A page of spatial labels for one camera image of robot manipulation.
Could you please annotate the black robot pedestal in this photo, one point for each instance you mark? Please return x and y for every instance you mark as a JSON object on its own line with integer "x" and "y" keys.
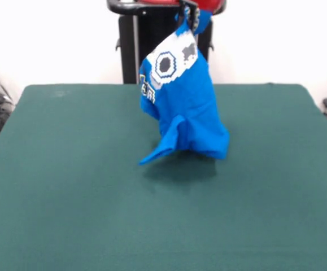
{"x": 129, "y": 48}

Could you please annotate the blue printed t-shirt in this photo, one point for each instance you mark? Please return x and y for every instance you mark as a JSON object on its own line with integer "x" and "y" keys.
{"x": 185, "y": 113}

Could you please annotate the dark green tablecloth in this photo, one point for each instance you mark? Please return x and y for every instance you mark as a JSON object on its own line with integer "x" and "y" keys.
{"x": 95, "y": 211}

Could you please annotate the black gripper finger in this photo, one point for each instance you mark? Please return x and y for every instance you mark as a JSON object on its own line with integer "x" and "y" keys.
{"x": 195, "y": 18}
{"x": 184, "y": 9}

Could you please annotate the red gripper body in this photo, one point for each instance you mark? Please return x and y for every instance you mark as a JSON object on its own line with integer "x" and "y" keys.
{"x": 211, "y": 5}

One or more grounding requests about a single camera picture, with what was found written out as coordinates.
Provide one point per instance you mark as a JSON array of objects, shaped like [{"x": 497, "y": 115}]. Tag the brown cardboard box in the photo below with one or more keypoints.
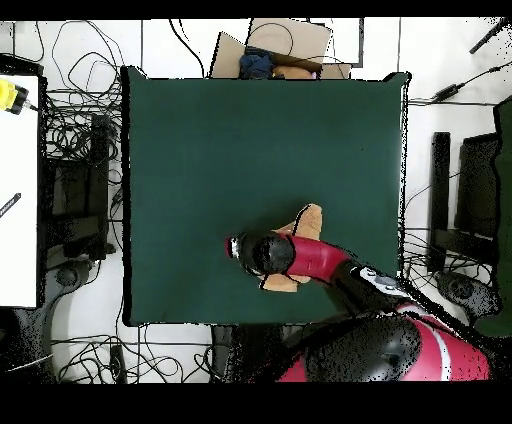
[{"x": 296, "y": 38}]

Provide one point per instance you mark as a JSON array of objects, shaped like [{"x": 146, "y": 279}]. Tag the black equipment rack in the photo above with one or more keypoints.
[{"x": 80, "y": 192}]

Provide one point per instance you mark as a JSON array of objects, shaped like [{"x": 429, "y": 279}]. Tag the grey pedestal foot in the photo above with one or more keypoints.
[
  {"x": 462, "y": 288},
  {"x": 66, "y": 276}
]

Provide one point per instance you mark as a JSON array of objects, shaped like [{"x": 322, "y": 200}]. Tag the black upright bar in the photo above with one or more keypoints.
[{"x": 440, "y": 180}]

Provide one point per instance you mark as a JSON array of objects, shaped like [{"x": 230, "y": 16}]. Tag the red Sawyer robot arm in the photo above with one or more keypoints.
[{"x": 316, "y": 260}]

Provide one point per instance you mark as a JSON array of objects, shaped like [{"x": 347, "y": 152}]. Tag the black power adapter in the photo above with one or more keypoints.
[{"x": 448, "y": 92}]

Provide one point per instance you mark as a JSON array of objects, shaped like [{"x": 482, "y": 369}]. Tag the dark green table cloth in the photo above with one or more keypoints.
[{"x": 200, "y": 160}]

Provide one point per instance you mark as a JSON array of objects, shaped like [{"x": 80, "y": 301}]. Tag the black flat box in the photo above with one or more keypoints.
[{"x": 20, "y": 66}]

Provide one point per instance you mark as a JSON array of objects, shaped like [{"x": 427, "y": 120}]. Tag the yellow and black tool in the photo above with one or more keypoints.
[{"x": 6, "y": 96}]

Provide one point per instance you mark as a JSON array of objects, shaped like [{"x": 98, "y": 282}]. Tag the dark blue garment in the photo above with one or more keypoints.
[{"x": 256, "y": 66}]

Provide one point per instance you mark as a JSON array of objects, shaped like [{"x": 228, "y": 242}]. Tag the black pen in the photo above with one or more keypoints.
[{"x": 10, "y": 204}]

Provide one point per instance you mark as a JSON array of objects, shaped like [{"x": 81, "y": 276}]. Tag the black power strip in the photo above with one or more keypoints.
[{"x": 118, "y": 364}]

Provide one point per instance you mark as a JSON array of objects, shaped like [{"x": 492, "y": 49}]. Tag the white desk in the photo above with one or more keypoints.
[{"x": 18, "y": 200}]

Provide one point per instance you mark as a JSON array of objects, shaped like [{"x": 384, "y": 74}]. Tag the dark green fabric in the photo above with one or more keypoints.
[{"x": 506, "y": 200}]

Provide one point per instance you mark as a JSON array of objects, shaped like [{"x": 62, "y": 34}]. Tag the orange cloth item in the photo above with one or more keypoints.
[{"x": 292, "y": 72}]

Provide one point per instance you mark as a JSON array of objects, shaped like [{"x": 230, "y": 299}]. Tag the tan terry towel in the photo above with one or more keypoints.
[{"x": 312, "y": 224}]

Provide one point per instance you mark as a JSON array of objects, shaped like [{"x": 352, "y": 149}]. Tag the black rod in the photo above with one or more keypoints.
[{"x": 488, "y": 38}]

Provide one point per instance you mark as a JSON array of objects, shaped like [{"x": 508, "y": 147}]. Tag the black metal stand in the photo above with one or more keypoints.
[{"x": 222, "y": 352}]

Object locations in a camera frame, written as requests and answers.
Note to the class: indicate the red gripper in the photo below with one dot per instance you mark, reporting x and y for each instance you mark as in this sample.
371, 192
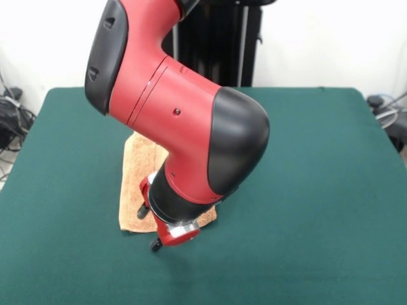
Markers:
165, 236

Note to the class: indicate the orange terry towel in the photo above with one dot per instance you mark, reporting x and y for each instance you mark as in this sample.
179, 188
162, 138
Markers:
136, 178

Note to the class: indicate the dark green table cloth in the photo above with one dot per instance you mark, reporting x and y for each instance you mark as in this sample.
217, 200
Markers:
318, 190

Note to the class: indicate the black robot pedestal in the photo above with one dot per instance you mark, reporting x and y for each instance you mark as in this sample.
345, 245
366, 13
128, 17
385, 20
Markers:
222, 47

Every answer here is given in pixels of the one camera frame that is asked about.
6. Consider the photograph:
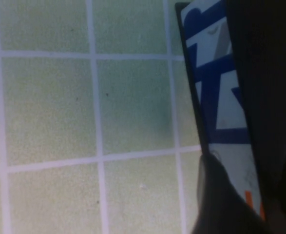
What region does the black glasses case printed front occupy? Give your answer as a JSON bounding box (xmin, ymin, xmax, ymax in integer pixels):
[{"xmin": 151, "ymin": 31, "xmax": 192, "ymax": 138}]
[{"xmin": 175, "ymin": 0, "xmax": 286, "ymax": 221}]

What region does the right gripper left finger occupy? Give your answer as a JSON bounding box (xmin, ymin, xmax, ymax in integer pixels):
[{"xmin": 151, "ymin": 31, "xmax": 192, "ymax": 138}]
[{"xmin": 191, "ymin": 153, "xmax": 273, "ymax": 234}]

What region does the green white-grid tablecloth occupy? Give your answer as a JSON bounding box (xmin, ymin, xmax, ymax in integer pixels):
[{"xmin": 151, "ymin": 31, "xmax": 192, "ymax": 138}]
[{"xmin": 0, "ymin": 0, "xmax": 207, "ymax": 234}]

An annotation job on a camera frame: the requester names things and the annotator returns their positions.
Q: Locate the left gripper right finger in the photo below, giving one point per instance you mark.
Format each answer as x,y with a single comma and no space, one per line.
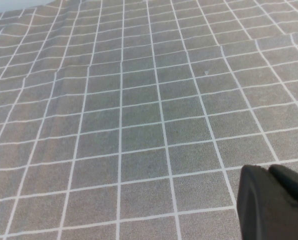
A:
291,186

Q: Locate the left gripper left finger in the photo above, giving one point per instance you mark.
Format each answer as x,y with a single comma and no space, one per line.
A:
261,212

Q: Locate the grey white-checked tablecloth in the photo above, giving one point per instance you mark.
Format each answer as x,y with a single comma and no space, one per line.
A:
139,112

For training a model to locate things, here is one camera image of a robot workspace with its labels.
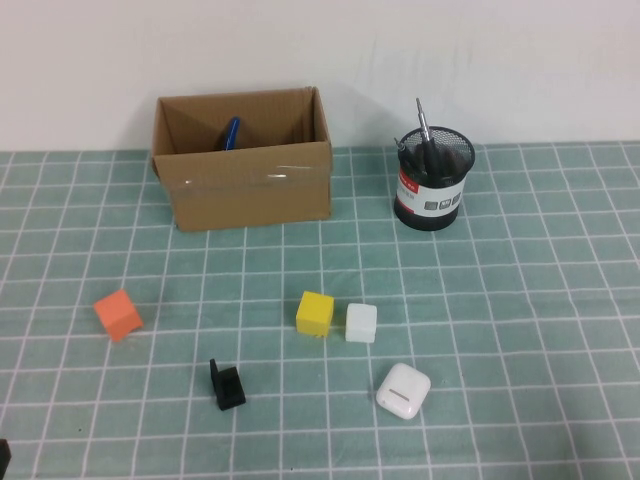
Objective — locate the small precision screwdriver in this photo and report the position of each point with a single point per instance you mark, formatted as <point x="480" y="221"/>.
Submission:
<point x="400" y="145"/>

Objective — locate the orange block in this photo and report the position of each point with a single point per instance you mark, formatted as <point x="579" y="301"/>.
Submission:
<point x="117" y="316"/>

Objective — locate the yellow block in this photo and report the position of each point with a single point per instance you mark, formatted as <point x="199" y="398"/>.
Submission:
<point x="315" y="313"/>

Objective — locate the black mesh pen holder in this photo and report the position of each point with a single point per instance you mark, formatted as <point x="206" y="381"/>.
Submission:
<point x="430" y="211"/>

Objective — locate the black L-shaped bracket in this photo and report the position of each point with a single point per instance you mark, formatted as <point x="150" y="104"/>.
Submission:
<point x="230" y="393"/>

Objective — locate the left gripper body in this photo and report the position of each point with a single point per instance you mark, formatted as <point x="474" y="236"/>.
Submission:
<point x="4" y="451"/>

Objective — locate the open cardboard box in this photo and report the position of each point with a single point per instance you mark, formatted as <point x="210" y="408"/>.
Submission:
<point x="250" y="192"/>

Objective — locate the white earbuds case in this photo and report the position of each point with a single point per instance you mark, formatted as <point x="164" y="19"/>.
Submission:
<point x="402" y="391"/>

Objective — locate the green checked tablecloth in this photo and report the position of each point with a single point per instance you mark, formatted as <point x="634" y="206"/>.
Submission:
<point x="550" y="300"/>

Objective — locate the white block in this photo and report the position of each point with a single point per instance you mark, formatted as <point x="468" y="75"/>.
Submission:
<point x="361" y="323"/>

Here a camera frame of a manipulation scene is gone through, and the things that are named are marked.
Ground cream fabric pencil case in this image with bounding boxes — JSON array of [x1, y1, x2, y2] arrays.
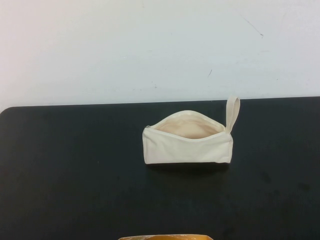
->
[[142, 95, 241, 166]]

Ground yellow cardboard box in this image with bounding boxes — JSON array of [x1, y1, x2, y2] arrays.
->
[[117, 234, 212, 240]]

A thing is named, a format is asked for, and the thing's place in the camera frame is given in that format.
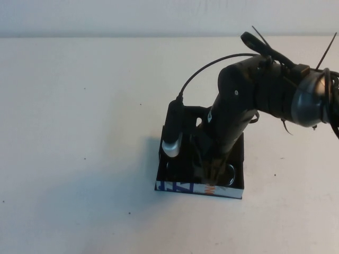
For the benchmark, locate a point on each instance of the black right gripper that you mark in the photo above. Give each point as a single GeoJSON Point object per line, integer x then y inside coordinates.
{"type": "Point", "coordinates": [227, 127]}

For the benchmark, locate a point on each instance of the black frame glasses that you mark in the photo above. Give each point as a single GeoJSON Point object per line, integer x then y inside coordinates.
{"type": "Point", "coordinates": [231, 175]}

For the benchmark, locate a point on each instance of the black glasses case printed front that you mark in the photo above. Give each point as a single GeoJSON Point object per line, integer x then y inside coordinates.
{"type": "Point", "coordinates": [185, 191]}

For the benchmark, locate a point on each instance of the black zip tie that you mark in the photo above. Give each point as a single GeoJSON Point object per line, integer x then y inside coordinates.
{"type": "Point", "coordinates": [286, 127]}
{"type": "Point", "coordinates": [325, 51]}
{"type": "Point", "coordinates": [262, 39]}

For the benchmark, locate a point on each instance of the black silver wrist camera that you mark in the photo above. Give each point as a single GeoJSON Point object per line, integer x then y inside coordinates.
{"type": "Point", "coordinates": [172, 132]}

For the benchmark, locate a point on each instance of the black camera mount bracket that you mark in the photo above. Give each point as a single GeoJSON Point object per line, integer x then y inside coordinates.
{"type": "Point", "coordinates": [193, 116]}

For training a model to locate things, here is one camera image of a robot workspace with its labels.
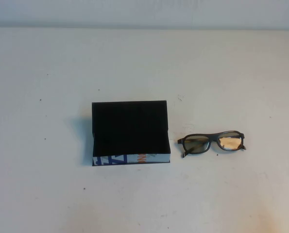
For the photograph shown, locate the black glasses case box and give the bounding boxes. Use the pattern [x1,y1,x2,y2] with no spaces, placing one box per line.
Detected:
[91,100,171,167]

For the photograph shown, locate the dark tortoiseshell frame glasses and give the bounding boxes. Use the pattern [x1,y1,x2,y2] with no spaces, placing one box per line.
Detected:
[177,130,247,158]

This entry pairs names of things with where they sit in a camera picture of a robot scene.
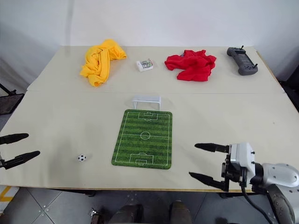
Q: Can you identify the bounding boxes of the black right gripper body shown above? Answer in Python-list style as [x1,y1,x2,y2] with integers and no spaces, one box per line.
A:
[221,152,249,188]

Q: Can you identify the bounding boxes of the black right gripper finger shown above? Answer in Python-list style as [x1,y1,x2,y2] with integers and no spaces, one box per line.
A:
[194,142,231,154]
[188,172,230,193]

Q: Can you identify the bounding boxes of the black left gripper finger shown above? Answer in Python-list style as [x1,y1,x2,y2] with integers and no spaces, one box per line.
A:
[0,150,41,170]
[0,133,29,145]

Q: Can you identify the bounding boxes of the green soccer field mat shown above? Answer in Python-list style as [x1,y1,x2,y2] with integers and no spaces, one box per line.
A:
[111,109,173,170]

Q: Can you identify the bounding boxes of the black mesh stand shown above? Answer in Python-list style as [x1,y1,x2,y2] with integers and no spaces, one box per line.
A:
[0,83,25,115]

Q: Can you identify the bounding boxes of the small white goal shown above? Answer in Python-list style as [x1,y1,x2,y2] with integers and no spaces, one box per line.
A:
[131,95,162,111]

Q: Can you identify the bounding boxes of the crumpled red cloth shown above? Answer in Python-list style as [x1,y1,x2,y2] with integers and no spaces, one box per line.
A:
[164,49,217,82]

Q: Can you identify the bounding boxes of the grey handheld controller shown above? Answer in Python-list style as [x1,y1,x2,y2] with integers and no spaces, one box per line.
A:
[226,45,259,76]

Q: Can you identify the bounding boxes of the dark furniture piece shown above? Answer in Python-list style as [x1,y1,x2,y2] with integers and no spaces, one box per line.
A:
[277,77,299,108]

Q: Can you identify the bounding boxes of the small white box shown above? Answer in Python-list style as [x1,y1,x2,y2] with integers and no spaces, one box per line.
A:
[136,59,154,72]

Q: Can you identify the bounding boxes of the crumpled yellow cloth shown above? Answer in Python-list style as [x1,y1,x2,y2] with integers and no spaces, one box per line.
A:
[79,39,128,87]

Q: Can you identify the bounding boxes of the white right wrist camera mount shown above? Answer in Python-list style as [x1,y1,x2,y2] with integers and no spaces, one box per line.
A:
[228,142,256,175]

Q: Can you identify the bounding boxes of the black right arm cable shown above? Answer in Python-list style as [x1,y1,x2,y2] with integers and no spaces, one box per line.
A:
[240,174,275,224]
──────────
WORK ORDER —
Return from the data every line that holds "written".

SOLUTION FOR THIS EXERCISE —
One or more grounding requests about a single camera picture, with what was found written out as coordinates.
Object locations in a camera frame, written as requests and answers.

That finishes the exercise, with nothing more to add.